Back in April I had the immense pleasure of sitting down with Richelle Mead at Yallwest. I have finally transcribed the entire interview for you here. You can also watch the full interview at the bottom of this post.
Q: Tell us about your writing process?
A: For me my writing process has to be very scheduled because I have kids. Before I had kids I could just be like “I’m just gonna write at 2am and it’s cool”. When you have kids you gotta treat it very much like a job. My time is when they are in daycare and preschool so I can write from 9am to 4pm and if I don’t put in those hours they don’t get put in and it’s a good system for anyone trying to break into writing as well if your having trouble doing it. Set aside that time and just say from this time to this time I am writing no matter what.
Q: How far in advance do you plan a series?
A: When I sit down to write the first page of the first book I have to know how the last book is going to end and I usually how each book along the way what its big ending is going to be. That isn’t to say I have every detail planned out along the way. A lot of things do pop up. But the overall structure and the main plot arcs I do have to know. I think it makes for a better story.
Q: What is your inspiration for writing?
A: I think I have just alway been a lover of stories and I find most writers are like that. They love stories and you eventually you just want to write your own and from a very young age I was like that. I would love to read books and then I just wanted to write them.
Q: What writers would you say influenced your writing the most?

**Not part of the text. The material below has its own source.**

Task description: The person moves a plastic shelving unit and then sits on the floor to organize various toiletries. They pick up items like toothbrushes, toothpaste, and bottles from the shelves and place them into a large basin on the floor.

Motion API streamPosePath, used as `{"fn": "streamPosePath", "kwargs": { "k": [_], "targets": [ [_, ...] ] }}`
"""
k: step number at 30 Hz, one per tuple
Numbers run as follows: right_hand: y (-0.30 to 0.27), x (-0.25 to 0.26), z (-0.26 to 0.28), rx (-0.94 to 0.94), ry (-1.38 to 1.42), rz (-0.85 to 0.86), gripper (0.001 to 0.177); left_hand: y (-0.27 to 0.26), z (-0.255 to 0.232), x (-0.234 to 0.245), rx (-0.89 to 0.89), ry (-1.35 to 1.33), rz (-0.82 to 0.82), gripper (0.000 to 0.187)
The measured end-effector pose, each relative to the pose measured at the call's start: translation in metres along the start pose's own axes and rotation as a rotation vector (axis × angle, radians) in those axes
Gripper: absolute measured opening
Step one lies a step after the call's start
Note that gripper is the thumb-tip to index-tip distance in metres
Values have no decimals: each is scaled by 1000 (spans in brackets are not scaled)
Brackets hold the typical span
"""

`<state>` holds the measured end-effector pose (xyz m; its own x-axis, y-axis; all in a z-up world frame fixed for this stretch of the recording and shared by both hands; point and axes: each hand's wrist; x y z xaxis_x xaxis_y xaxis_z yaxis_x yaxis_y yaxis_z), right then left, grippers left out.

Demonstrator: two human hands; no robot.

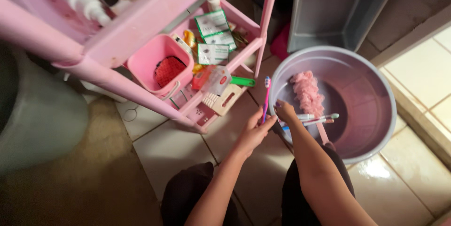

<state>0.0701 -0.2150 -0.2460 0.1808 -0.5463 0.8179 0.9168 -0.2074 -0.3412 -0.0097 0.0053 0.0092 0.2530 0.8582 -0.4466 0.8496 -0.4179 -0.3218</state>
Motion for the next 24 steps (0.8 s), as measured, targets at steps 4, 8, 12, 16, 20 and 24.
{"fn": "streamPosePath", "kwargs": {
  "k": [4,8,12,16,20,24],
  "targets": [
    [-5,8,5,25,31,-34,65,-2,-4,4,72,59,-46,27],
    [-7,13,10,16,7,-48,67,-2,-9,7,56,19,-38,26],
    [-9,13,8,-10,-42,-73,68,2,-12,9,51,-15,-36,29],
    [-9,16,5,-26,-53,-161,64,7,-13,11,-19,-33,-27,37],
    [-5,14,8,39,-107,-247,61,12,-12,8,-29,-70,-12,51],
    [-4,12,13,42,-15,-429,57,15,-9,7,-12,-61,-44,57]
  ]
}}
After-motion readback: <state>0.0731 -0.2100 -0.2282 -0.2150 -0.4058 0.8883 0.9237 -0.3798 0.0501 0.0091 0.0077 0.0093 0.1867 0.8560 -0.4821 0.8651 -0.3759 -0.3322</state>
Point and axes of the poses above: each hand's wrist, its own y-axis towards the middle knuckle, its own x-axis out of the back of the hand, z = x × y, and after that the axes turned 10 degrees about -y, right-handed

A: I really loved Lucy Maude Montgomery who wrote Anne of Green Gables. Whenever people are like “oh strong female heroine, what a new concept?” it’s really not. Even something like that you wouldn’t think Anne of Green Gables but she is strong and strong willed. And I always had, just in the back of my head, this is how girls are and this is how they should be. Another influence was Margaret Weis and Tracy Hickman who wrote this Sword and Sorcery series called Dragonlance back in the 80s. Everyone who hate my cliffhangers has them to blame. Because I remember being dumfounded I read the second book in the trilogy and a main character died and someone else was kidnapped and I was like “wait this isn’t how books end”. It drove me crazy and I needed to read the third one and so now I do that in my books.
Q: How much of yourself (if at all) do you put into your characters?
A: I am all my characters and I am not. There is no character that you can say “that is totally Richelle Mead transported into a book”. Nobody’s like that but there is glimmers of me in all of them as their creator, there can’t help but be. Now that doesn’t mean to say “ow that murderous villain” like that my secret thing but their personality quirks. It’s such a mix of things. It’s a mix of me and things I see in the world and you just synthesize it into the book.
Q: You have said the idea for the three vampire races: dhampir, miroi, and strigoi, came from Romanian folklore. Where did the idea of the alchemists come from?
A: It was partially a suggestion from my friend. I had told him I need a secret society to work into this world and he was like “what about the alchemist?” and strictly speaking the alchemist of history really don’t do what mine do but it kind of gave me a springboard and I have really changed them quite a bit so I am not sure how much resemblance between mine. But that was where it came from I just wanted this kind of Men In Black kind of group to be active in the vampire world.
Q: Unfortunately the second book in the Vampire Academy series,Frostbite, was not turned into a movie. Which actor would be your #1 pick for Adrian Ivashkov?
A: I have always tried to keep my head clear of that. I rarely talk about dream casting. I find it’s easier to be open minded because then when things are cast you aren’t upset. I mean people get vicious on the internet, they get suicidal on the internet. They are like “I can’t believe my dream actor wasn’t cast” and I just want to stear away from that and just what come is what comes.
Q: Adrian or Dimitri?
A: I can’t pick. I am asked that all the time and I have never answered anyone
Q: Are you working on any other books right now? What can we look forward to?
A: My next is going to be Soundless which is a stand alone book. It comes out November 10th. It’s a high fantasy based on ancient Chinese history, it’s inspired by that. It takes place in this remote mountain village where people haven’t been able to hear for generations. There is a teenage girl, she is an artist and that makes her a very important person when you can’t hear because they are very visual. She wakes up one morning and she has her hearing back and no one has had this for years. She doesn’t even know how to describe what she’s experiencing and so she goes on this quest to try to figure out what is happening to her and her village. She is accompanied by a young man she used to be involved with so there are some issues.